D’autres arrestations à venir ?
C’est cette cupidité qui a précipité la chute de l’empire Wall Street Market. Elle a permis de confirmer les soupçons des enquêteurs quant à l’identité des trois suspects. L’un d’eux utilisait, en effet, pour se connecter à Wall Street Market un VPN (Virtual private network, un outil pour se rendre invisible sur le Net) qui avait la fâcheuse tendance de ne pas fonctionner par moment, révélant ainsi la véritable adresse Internet du suspect. Les enquêteurs l’ont pris sur le fait alors qu’il tentait de récupérer de l’argent du site. Un autre avait transféré des fonds à un portefeuille électronique également utilisé pour d’autres transactions - notamment des achats de jeux vidéo - au cours desquelles le suspect avait fourni sa véritable identité.

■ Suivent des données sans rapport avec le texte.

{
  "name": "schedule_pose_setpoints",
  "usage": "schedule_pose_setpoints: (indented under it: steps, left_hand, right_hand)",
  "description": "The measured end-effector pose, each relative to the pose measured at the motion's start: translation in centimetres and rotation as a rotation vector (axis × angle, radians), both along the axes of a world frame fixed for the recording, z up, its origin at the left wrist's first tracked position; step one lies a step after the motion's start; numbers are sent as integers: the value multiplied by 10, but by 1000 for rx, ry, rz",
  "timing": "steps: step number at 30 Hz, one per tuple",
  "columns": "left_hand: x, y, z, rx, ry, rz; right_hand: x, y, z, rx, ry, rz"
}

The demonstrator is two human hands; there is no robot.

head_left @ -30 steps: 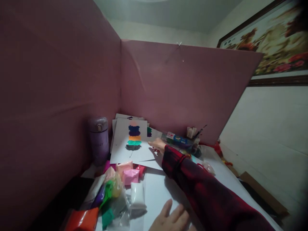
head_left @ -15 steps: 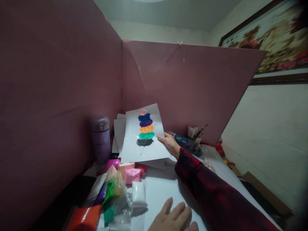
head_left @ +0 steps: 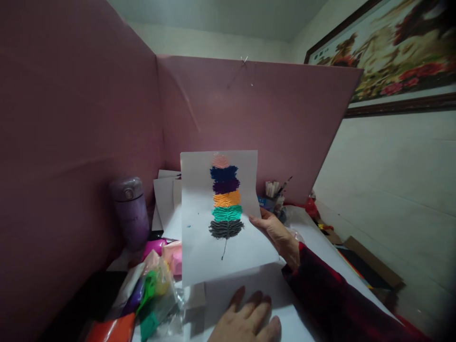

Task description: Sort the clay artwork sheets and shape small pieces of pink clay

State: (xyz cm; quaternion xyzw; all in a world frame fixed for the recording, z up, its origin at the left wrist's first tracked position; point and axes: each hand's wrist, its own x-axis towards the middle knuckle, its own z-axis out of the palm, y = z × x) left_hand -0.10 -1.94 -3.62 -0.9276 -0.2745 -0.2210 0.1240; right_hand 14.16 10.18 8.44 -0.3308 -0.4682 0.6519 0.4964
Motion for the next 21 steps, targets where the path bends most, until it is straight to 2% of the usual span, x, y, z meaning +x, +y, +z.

L’arrestation des trois Allemands et la saisie des serveurs de Wall Street Market vont fournir de précieuses informations sur les utilisateurs de la plateforme et pourraient mener à davantage d'interpellations. Elles ont, d’ailleurs déjà commencé : les éléments de l’enquête on déjà permis d’arrêter aux États-Unis deux des revendeurs de drogues les plus prolifiques.
La fin de Silk Road en 2013 avait également signifié le début des ennuis pour ses utilisateurs et des arrestations liées à cette plateforme ont continué jusqu’en 2018. La saga Silk Road a aussi démontré que sur ce créneau, un successeur ne tarde pas à émerger. Il y a eu Alphabay, Silk Road 2.0, le Valhalla Marketplace ou encore Wall Street Market. Et les clients doivent déjà être à la recherche de son successeur.